What needs to be done: Where does the word "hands" occur in the entries below? Copy every line that has it.

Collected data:
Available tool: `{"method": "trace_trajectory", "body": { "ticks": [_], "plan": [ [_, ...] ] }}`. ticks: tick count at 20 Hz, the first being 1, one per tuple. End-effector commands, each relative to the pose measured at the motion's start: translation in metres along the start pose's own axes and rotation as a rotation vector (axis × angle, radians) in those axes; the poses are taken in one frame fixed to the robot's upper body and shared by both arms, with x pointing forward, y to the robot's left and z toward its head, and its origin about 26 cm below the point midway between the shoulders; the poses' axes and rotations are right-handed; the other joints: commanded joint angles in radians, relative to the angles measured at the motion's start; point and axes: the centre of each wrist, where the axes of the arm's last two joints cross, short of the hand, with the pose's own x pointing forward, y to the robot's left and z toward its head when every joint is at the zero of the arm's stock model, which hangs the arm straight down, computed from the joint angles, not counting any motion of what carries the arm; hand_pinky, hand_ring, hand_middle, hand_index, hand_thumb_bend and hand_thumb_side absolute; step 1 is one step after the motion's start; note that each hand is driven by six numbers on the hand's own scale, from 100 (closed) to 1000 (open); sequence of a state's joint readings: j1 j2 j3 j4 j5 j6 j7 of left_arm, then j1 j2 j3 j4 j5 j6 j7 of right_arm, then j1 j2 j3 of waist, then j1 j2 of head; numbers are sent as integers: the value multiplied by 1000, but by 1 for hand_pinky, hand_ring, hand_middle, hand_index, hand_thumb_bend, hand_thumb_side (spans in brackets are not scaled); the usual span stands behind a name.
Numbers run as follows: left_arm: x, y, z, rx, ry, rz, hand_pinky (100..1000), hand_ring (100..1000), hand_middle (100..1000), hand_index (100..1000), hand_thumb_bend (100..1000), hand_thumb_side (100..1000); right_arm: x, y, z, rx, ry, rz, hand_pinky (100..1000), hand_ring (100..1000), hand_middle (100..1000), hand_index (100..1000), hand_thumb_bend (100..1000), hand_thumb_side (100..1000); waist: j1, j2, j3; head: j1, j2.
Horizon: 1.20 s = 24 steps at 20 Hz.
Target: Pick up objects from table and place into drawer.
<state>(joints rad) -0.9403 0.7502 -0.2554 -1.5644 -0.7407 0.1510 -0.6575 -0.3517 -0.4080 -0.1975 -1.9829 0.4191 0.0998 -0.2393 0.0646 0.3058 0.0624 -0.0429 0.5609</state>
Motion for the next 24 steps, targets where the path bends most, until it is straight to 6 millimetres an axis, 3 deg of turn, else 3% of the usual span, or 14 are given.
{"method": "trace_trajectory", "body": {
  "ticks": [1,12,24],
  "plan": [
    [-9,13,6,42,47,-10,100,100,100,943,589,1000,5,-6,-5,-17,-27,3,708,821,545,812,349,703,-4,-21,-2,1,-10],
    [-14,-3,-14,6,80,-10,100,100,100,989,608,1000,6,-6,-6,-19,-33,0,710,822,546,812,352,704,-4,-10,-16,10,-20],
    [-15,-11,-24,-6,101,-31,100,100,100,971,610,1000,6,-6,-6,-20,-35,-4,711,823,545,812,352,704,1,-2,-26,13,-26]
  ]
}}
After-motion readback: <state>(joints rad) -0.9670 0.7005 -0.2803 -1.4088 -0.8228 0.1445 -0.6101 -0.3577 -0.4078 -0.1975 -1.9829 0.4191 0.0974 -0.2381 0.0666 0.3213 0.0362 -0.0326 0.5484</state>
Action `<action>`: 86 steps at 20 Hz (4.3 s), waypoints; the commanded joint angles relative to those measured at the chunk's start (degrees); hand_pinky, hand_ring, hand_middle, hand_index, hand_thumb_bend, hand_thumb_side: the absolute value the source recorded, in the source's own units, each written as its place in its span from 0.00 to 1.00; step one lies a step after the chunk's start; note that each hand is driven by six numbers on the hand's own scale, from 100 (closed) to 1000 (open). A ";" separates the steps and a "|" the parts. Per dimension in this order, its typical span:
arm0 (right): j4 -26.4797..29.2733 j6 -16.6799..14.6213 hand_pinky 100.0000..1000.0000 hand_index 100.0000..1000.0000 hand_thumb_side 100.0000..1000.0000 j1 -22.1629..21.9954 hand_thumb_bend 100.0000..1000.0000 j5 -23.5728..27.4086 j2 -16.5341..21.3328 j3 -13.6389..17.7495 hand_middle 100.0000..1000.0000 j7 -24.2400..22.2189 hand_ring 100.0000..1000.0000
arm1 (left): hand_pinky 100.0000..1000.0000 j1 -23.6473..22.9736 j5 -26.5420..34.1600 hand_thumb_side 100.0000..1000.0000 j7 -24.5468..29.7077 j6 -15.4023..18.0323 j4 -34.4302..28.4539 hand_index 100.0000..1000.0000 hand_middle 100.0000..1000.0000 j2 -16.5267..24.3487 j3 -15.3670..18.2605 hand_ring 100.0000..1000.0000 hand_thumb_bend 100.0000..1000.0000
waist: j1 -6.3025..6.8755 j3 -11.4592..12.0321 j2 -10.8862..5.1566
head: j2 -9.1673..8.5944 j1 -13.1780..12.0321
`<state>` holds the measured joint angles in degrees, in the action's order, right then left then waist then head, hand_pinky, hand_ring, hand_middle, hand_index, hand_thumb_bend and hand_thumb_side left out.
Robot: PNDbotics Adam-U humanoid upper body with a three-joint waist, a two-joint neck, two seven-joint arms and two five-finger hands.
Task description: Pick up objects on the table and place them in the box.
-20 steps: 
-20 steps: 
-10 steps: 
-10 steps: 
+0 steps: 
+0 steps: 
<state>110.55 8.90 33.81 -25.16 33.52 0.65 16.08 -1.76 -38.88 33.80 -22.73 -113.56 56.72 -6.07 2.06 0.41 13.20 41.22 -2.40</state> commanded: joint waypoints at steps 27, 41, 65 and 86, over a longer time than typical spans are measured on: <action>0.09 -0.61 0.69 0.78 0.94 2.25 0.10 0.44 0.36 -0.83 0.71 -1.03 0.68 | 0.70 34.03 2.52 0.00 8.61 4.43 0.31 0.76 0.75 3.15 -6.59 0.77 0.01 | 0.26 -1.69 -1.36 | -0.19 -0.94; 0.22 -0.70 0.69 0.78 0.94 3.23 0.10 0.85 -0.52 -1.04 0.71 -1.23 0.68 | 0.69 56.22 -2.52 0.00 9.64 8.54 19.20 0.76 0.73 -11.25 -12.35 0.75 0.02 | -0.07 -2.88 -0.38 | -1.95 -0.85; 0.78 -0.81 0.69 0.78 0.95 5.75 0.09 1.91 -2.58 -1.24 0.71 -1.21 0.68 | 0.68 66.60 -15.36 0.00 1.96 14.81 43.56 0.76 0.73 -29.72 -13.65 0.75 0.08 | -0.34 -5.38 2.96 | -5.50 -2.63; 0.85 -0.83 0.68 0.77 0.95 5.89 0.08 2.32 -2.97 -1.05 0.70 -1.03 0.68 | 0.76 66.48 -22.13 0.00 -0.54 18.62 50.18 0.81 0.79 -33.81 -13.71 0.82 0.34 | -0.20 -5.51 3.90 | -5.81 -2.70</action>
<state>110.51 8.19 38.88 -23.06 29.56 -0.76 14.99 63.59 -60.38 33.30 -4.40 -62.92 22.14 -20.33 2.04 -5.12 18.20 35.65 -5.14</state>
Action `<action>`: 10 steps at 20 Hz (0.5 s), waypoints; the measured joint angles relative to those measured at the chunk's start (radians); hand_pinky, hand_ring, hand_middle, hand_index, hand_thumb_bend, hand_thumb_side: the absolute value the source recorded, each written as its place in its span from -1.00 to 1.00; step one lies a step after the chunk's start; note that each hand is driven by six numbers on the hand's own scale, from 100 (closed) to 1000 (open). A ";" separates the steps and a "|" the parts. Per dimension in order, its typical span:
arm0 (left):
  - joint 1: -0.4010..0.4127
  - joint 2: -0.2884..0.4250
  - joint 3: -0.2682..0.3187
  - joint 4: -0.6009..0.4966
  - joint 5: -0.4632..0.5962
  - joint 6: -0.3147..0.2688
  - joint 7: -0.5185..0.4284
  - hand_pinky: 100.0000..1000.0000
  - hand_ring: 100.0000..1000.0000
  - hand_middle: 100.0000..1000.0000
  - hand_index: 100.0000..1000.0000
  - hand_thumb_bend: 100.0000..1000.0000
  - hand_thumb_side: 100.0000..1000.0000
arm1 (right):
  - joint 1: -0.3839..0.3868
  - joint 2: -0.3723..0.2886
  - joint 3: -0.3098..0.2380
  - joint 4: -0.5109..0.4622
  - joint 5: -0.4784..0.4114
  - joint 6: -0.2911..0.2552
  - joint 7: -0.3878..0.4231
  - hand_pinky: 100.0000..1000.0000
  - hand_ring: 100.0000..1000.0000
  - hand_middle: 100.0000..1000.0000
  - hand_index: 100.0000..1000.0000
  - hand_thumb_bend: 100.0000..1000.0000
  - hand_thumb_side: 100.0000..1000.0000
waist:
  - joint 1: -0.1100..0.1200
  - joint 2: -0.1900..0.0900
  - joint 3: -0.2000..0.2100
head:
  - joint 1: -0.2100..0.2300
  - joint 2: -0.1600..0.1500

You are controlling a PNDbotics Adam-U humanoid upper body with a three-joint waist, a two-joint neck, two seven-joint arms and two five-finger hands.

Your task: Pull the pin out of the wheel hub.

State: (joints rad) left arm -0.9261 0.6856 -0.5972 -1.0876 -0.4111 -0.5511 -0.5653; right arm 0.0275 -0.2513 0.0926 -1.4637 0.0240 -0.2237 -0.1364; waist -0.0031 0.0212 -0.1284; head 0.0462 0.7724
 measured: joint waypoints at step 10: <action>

Solved exercise:
Robot: PNDbotics Adam-U humanoid upper body with a three-joint waist, a two-joint neck, two seven-joint arms and two five-finger hands.
You are controlling a PNDbotics Adam-U humanoid upper body with a three-joint waist, a two-joint neck, two seven-joint arms and two five-finger hands.

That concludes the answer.